# YOUR GOAL
Every line in the records below that holds the word "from" is to be copied.

[Opening AVAILABLE DATA section]

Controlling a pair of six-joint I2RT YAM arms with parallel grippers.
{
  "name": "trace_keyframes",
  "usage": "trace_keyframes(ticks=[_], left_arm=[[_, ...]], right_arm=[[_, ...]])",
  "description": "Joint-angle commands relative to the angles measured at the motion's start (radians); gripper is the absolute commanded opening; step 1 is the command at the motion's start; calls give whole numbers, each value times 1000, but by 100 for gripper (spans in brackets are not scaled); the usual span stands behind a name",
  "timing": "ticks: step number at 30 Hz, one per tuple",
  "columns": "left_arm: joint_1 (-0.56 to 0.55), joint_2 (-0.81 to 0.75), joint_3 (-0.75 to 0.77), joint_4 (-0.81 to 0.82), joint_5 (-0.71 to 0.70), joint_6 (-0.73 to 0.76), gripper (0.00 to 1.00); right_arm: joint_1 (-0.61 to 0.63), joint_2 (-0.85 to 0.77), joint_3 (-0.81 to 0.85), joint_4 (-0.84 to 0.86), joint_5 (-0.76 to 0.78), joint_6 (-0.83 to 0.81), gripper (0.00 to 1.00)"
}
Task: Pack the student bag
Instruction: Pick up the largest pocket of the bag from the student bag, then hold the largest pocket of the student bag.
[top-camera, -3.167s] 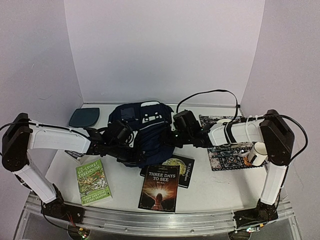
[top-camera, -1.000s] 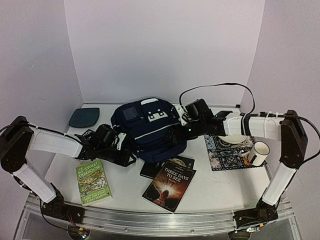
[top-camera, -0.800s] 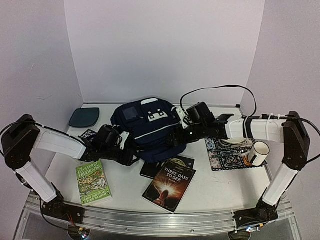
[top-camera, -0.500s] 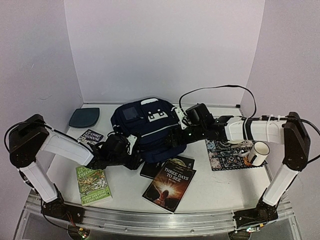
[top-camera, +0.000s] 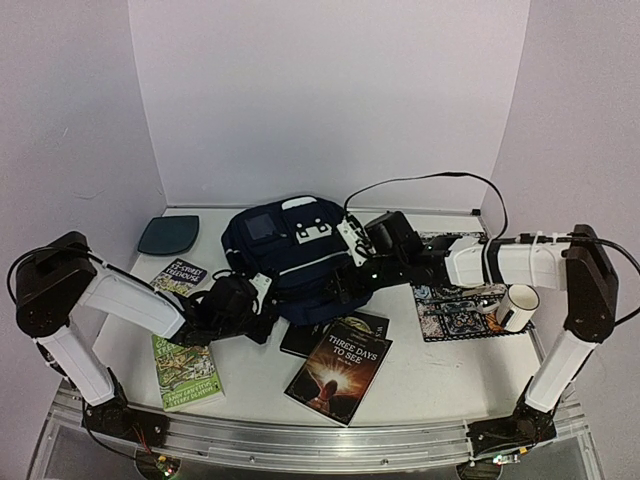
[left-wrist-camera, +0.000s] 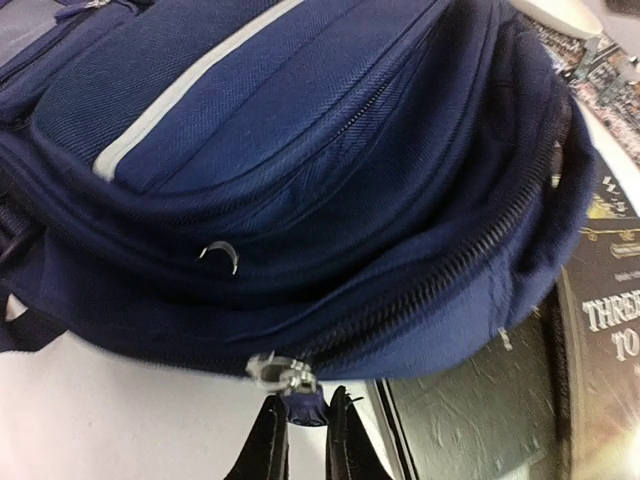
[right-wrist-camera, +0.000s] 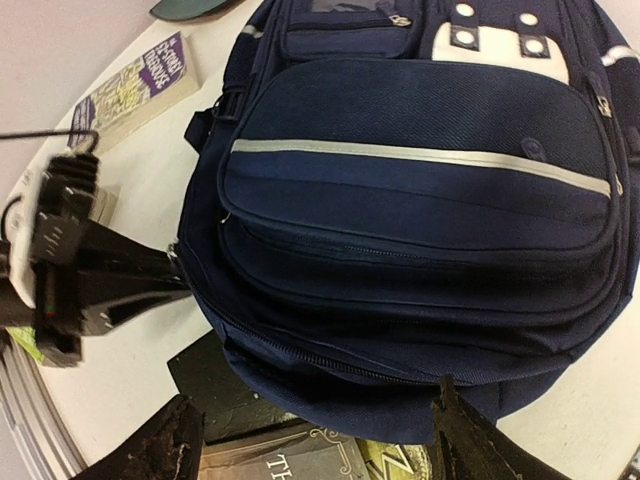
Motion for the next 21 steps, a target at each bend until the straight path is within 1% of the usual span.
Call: trace_keyframes(ticks=[1,4,6,7,10,14,18,21], left_arm=[[1,-116,-29,15,51,-8,0],[19,-137,-31,-7,127,-20,0],[37,-139,-24,-15,211,-30,0],[43,-138,-18,-18,254,-33,0],[63,-146,-13,-25,319,-47,0],[96,-181,-13,-34,387,-64,0],[125,-215,-13,-46,438,-72,0],[152,-232,-14,-64,460,-76,0]], right_arm=[[14,37,55,0,-47,-202,79],[28,67,86,-2,-80,-362,76],[37,100,123,-10,-93,-448,75],[40,119,147,-17,-103,-483,74],[48,183,219,-42,-148,-578,71],[53,276,311,-97,-194,-638,68],[53,341,362,-144,-184,-680,58],[54,361,376,-176,-168,-709,51]])
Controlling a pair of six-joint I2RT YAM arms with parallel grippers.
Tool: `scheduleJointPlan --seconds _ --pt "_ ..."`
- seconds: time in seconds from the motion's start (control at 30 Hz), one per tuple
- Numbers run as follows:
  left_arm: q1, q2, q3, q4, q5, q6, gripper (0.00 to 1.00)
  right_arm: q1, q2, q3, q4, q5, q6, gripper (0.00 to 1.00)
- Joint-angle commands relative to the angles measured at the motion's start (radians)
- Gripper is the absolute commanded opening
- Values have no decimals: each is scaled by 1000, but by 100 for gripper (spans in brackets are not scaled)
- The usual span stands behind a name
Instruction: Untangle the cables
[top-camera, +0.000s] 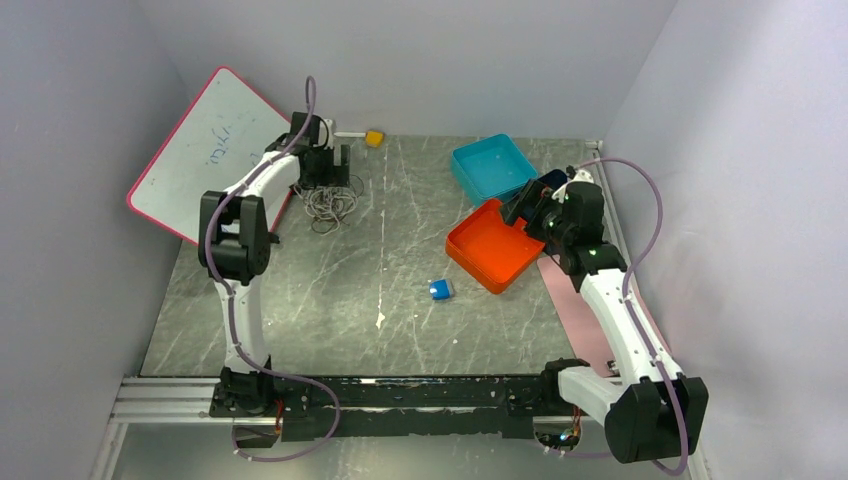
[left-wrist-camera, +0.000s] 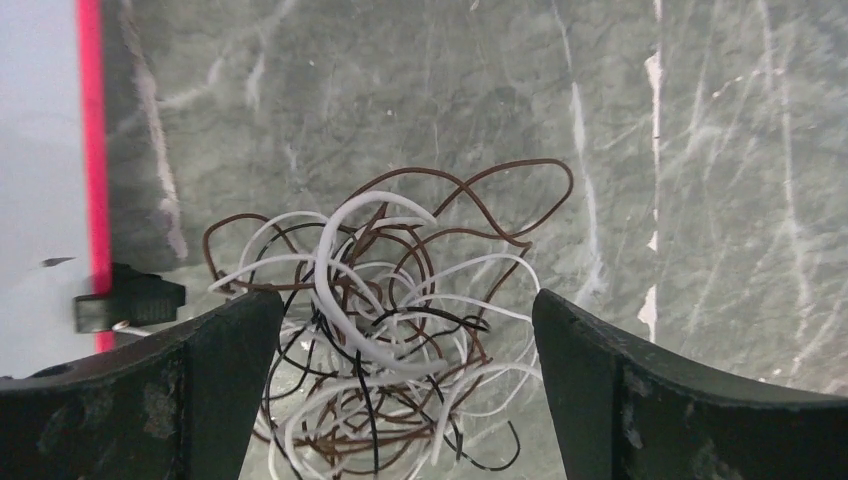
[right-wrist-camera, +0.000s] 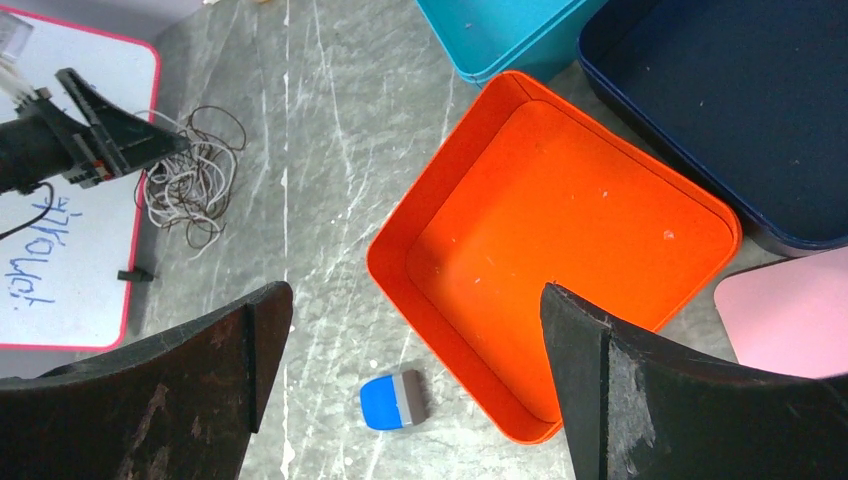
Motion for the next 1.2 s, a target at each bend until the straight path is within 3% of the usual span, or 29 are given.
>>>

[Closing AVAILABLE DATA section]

# ANSWER SECTION
Instruction: Pick up the largest pocket of the bag from the student bag, then hold the largest pocket of the student bag.
- seconds: time in seconds from the motion's start (control at 30 Hz), one per tuple

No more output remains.